Modular Tracking Framework

A Highly Efficient and Extensible Library for Registration based Visual Tracking

Main Features

Fully modular implementation that is easy to extend
Based on Eigen for speed and simplicity
Python and MATLAB interfaces for ease of use
Ability to run as a stand alone library
Seamless integration with ROS
Cross platform support

Fast and high precision visual tracking is crucial to the success of several robotics and virtual reality applications like SLAM, autonomous navigation and visual servoing. In recent years, online learning and detection based trackers have been more popular in the vision community due to their robustness to changes in the object's appearance which makes them better suited to long term tracking. However, these are often unsuitable for the aforementioned applications for two reasons. Firstly, they are too slow to allow real time execution of tasks where multiple trackers have to be run simultaneously or tracking is only a small part of a larger system with more computationally intensive modules that use its result to make higher level deductions about the environment. Secondly, they are not precise enough to give the exact object pose with sub pixel alignment required for these tasks, being usually limited to the estimation of simple transformations of the target patch such as translation and scaling. As a result, registration based trackers are more suitable for these applications as being several times faster and capable of estimating more complex transformations like affine and homography.

Though several major advances have been made in this domain since the original Lucas Kanade tracker was introduced almost thirty five years ago, yet efficient open source implementations of recent trackers are surprisingly difficult to find. In fact, the only such tracker offered by the popular OpenCV library, uses a pyramidal implementation of the original algorithm. In the absence of good open source implementations of modern trackers, most robotics and VR research groups either use these out dated trackers or implement their own custom trackers. These, in turn, are often not made publicly available or are tailored to suit very specific needs and so require significant reprogramming to be useful for an unrelated project. To address this requirement, we introduce Modular Tracking Framework (MTF) - a generic system for registration based tracking that provides highly efficient implementations for a large subset of trackers introduced in literature to date and is designed to be easily extensible with additional methods.
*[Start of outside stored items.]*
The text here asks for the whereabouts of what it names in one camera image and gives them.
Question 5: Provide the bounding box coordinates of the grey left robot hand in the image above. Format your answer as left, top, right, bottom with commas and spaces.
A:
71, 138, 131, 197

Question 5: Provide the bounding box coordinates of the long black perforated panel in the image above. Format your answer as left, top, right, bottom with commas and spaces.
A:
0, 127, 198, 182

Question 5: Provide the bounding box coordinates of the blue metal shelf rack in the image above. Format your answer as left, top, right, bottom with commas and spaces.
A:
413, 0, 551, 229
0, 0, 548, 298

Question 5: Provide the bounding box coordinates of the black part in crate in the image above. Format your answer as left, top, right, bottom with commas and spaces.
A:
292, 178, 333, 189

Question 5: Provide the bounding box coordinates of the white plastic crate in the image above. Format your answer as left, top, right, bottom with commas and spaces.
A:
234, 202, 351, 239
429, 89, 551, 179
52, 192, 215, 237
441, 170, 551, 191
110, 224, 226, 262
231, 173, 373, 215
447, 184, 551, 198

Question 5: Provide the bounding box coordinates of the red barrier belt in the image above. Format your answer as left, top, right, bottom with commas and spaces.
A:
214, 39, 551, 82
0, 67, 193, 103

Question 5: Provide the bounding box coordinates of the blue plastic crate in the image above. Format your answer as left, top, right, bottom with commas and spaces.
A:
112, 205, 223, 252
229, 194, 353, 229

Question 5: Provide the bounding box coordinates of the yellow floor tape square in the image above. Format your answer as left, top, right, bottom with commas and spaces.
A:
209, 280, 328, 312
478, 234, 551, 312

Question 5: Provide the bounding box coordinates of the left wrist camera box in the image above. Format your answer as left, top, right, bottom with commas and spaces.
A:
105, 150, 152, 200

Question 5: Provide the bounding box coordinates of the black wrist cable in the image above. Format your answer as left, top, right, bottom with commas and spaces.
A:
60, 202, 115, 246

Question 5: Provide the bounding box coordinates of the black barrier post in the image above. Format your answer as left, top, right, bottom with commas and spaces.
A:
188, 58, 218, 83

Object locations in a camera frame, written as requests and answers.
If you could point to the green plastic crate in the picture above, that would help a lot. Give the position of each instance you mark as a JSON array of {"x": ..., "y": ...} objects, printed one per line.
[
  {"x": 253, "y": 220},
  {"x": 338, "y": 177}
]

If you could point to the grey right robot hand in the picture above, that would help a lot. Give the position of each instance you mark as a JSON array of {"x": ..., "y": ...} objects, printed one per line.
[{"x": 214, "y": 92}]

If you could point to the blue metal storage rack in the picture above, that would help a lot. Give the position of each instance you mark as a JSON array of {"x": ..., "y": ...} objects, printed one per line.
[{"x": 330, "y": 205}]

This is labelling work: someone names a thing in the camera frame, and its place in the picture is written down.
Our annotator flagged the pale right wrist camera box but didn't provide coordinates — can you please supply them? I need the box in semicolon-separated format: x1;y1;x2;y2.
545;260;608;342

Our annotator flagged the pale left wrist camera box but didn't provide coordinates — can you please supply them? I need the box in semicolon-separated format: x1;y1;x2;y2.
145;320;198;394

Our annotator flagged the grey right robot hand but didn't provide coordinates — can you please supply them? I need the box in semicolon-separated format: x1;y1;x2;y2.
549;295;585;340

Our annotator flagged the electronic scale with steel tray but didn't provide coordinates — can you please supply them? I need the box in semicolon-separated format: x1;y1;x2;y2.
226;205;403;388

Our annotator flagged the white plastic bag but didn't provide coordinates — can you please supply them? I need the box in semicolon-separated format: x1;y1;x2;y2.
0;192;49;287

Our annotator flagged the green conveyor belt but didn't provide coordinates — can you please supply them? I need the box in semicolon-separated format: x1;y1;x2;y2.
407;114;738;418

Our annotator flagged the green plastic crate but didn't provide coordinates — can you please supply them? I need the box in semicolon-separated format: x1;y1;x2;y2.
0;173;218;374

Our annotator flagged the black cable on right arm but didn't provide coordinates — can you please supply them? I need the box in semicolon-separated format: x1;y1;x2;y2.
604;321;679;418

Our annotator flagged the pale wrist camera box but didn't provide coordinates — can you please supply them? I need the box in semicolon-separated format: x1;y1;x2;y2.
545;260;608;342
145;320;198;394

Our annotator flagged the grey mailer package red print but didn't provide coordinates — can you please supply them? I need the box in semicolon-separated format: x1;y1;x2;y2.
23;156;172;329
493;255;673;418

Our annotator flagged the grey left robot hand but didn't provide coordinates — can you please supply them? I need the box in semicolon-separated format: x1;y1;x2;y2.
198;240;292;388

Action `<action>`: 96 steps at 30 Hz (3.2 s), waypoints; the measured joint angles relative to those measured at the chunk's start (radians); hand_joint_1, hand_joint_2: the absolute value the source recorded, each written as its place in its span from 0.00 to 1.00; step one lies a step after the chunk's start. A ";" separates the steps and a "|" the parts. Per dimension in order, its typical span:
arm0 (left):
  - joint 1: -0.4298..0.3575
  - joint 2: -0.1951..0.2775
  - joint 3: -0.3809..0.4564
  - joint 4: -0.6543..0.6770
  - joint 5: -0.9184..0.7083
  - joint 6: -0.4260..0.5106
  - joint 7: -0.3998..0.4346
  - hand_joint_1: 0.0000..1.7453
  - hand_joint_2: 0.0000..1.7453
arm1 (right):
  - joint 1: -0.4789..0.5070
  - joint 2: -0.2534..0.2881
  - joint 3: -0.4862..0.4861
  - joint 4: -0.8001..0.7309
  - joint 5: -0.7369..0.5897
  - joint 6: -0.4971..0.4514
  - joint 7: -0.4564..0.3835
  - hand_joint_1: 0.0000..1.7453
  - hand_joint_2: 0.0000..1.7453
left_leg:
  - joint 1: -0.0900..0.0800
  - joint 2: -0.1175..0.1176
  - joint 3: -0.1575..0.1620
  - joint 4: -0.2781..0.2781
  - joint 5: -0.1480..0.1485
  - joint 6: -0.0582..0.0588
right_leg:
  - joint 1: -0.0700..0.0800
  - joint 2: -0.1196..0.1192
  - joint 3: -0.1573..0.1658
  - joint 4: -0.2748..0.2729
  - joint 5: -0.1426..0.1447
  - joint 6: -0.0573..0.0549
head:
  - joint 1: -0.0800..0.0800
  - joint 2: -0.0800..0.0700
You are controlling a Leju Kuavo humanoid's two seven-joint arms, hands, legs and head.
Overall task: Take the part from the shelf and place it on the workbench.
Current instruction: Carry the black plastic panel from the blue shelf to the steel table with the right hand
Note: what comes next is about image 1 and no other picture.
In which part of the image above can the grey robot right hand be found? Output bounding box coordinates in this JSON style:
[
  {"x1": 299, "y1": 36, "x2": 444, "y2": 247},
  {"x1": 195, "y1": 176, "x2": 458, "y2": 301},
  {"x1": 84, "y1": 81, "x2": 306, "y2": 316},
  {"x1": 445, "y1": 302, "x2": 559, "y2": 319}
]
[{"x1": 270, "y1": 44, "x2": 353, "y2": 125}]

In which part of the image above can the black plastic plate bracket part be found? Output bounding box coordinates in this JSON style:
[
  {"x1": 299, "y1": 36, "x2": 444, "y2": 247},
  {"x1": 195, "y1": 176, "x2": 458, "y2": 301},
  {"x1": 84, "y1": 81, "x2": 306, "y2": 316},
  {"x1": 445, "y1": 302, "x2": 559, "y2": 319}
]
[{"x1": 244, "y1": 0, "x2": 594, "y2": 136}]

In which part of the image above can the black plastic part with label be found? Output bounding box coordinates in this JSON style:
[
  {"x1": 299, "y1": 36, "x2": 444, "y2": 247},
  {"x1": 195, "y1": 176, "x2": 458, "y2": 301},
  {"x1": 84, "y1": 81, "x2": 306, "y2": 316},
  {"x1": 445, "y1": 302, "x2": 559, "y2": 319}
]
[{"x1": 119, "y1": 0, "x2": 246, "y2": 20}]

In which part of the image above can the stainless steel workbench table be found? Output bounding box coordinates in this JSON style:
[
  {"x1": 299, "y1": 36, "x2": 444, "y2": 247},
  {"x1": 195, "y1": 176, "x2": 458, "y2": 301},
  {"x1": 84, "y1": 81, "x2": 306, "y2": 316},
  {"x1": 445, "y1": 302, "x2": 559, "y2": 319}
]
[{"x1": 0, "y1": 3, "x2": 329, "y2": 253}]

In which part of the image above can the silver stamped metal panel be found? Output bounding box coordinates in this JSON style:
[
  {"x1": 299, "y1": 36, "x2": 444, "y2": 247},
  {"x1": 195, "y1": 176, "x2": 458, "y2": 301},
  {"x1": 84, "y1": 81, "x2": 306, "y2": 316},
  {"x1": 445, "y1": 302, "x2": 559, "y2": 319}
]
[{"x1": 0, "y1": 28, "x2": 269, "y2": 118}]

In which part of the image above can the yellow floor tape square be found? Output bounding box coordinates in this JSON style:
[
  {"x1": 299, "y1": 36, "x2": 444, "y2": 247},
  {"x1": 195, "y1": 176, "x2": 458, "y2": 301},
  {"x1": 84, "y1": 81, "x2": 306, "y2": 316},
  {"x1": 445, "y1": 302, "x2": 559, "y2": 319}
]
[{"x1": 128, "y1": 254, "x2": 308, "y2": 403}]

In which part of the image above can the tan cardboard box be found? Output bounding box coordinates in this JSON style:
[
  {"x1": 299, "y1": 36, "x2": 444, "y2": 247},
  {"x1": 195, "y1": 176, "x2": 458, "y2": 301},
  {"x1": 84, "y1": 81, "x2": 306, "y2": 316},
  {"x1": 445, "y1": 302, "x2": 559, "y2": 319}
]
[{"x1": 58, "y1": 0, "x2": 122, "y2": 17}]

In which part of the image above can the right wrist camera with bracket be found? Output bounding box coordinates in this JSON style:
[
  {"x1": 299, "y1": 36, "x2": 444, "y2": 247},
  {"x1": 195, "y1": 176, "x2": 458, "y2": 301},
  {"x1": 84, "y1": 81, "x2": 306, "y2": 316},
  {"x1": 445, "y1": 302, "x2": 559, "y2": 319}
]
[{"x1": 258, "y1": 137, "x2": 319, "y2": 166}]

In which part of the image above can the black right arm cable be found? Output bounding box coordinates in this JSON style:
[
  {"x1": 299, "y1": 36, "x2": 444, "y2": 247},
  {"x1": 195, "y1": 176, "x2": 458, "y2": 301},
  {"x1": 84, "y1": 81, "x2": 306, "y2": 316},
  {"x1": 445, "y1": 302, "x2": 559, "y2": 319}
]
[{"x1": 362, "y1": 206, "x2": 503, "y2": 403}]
Each tracker within this framework comprises the following 3 modules:

Please refer this paper for more details on the system design and this one for some preliminary results. The latter was published at CRV 2016 while the former has been accepted at IROS 2017. There is also this newer results paper that was published at WACV 2017. Finally, the complete thesis based on this framework is available here if even more details are needed. This can also be used as the official documentation till the Doxygen version is completed. A complete list of related papers is also given below.

The library is implemented entirely in C++ though interfaces for Python and MATLAB are also provided to aid its use in research applications. A simple interface for ROS is likewise provided for seamless integration with robotics projects. Finally, MTF comes bundled with several state of the art learning and detection based trackers whose C++ implementations are publicly available including DSST, KCF, CMT, TLD, RCT, MIL, Struck, FragTrack, GOTURN and DFT. As s result, combined with the datasets provided below, MTF can serve as a great test bed for general purpose tracking too. We are always looking to add more such trackers to MTF so please let us know if there is a tracker with open source C++ implementation that you would like to see integrated.

MTF supports both Unix and Windows platforms. Though it has been tested comprehensively only under Linux, specifically Ubuntu 14.04, it should work on Macintosh systems too. The Windows build system is in its early stages and needs some manual setting of variables but it is quite usable and we are working on making it more user friendly.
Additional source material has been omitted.